Photo by John Babiak

Burling has also seen his share of ups and downs previously with Chivas USA and is eager to share not only how to handle success but how to handle complications that are bound to come up during the long MLS season.

“If you look at this group, it’s a great group of young core guys that have made great strides the few years they’ve been in the league,” Burling said. “Just bringing my presence in the locker room, helping them through a slump, after a bad season — I’ve been part of good teams and I’ve been part of bad teams. It’s a long season.”

Both Burling and Harrington will be counted on to revamp a Colorado backline that will be missing captain Drew Moor to start 2015. Add in the exit of Chris Klute to Columbus and there are bound to be some communication issues for the Rapids with new faces playing next to each other for the first time.

“Communication is one of the things that separate good teams and teams that don’t do so well,” said Harrington, Colorado’s newest left back. “It’s the willingness to work together. I know that sounds cliché, but sometimes you’d be surprised at how often it doesn’t happen. As a defender, I’m even more so on that bandwagon, but it’s talking. It’s got to be automatic.”
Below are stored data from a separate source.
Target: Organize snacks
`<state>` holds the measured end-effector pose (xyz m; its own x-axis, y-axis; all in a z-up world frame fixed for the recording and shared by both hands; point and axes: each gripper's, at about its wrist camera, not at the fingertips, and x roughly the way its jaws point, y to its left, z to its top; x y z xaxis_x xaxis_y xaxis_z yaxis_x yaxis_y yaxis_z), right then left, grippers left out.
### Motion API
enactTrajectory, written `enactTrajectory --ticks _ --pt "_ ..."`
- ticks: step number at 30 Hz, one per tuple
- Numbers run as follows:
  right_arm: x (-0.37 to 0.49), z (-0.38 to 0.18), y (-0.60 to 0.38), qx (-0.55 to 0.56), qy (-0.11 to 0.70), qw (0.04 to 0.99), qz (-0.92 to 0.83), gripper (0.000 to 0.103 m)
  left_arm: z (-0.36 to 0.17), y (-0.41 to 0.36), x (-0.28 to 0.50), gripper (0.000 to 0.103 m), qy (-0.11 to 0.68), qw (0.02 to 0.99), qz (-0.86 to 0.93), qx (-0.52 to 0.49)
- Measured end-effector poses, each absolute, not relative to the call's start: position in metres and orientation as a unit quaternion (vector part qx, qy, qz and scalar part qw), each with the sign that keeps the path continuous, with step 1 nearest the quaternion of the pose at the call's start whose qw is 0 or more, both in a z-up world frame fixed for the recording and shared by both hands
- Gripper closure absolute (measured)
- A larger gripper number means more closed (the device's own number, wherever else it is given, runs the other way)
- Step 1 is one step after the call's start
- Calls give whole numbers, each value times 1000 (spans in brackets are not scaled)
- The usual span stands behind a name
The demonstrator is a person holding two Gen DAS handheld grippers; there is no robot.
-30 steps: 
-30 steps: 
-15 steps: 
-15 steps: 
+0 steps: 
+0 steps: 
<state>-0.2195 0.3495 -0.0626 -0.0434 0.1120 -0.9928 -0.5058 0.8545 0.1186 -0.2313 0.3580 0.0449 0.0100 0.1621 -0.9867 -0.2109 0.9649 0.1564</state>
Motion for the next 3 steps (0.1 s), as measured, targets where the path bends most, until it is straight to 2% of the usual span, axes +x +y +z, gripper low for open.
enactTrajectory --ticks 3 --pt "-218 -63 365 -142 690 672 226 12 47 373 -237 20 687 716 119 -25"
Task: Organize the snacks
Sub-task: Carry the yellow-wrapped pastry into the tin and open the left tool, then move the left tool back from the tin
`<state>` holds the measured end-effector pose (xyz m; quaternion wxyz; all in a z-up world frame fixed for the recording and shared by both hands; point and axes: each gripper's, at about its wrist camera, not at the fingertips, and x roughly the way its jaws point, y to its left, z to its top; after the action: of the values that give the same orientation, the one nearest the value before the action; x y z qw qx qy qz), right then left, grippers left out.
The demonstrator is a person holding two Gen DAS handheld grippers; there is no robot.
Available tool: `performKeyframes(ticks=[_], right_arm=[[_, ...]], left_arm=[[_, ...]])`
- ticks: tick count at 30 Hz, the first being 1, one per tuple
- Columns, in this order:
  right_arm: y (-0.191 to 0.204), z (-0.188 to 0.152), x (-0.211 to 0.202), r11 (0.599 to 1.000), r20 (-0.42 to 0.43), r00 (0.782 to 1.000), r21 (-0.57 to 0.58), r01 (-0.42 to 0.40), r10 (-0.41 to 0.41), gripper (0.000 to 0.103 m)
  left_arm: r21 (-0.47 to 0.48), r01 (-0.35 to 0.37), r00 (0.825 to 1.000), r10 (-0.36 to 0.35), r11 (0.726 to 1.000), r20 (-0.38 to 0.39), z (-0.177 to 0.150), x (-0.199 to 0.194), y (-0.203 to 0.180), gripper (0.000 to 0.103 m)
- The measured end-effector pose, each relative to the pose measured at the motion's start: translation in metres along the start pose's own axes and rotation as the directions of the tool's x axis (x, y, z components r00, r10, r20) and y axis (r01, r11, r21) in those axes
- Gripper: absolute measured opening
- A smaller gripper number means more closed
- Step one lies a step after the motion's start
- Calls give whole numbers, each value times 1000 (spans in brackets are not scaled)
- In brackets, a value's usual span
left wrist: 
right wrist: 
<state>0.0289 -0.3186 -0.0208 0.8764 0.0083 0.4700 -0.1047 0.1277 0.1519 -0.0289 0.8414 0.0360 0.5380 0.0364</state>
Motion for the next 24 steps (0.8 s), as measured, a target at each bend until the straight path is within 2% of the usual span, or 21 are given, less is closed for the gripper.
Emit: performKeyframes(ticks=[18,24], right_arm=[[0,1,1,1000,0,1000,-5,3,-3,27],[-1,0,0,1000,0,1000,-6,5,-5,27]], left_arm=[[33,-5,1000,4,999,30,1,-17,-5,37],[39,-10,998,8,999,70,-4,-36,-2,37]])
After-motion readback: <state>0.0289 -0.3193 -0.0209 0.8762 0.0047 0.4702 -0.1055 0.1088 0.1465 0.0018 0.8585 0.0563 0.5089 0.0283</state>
The Rapids are looking to put the long non-winning streak of 2014 behind them and are counting on everyone to change not only the results but the mindset going forward as well. That is definitely one thing that will be a responsibility of the veterans and the younger players coming back. Harrington, for one, is impressed by what he’s come into in Colorado and is already confident that he and the other veterans’ message will be heard. “From what I’ve seen in the young guys that are here,” Harrington said, “they have good heads on their shoulders, they’re willing to listen and learn, and they’re good players. Those are the ingredients for success.”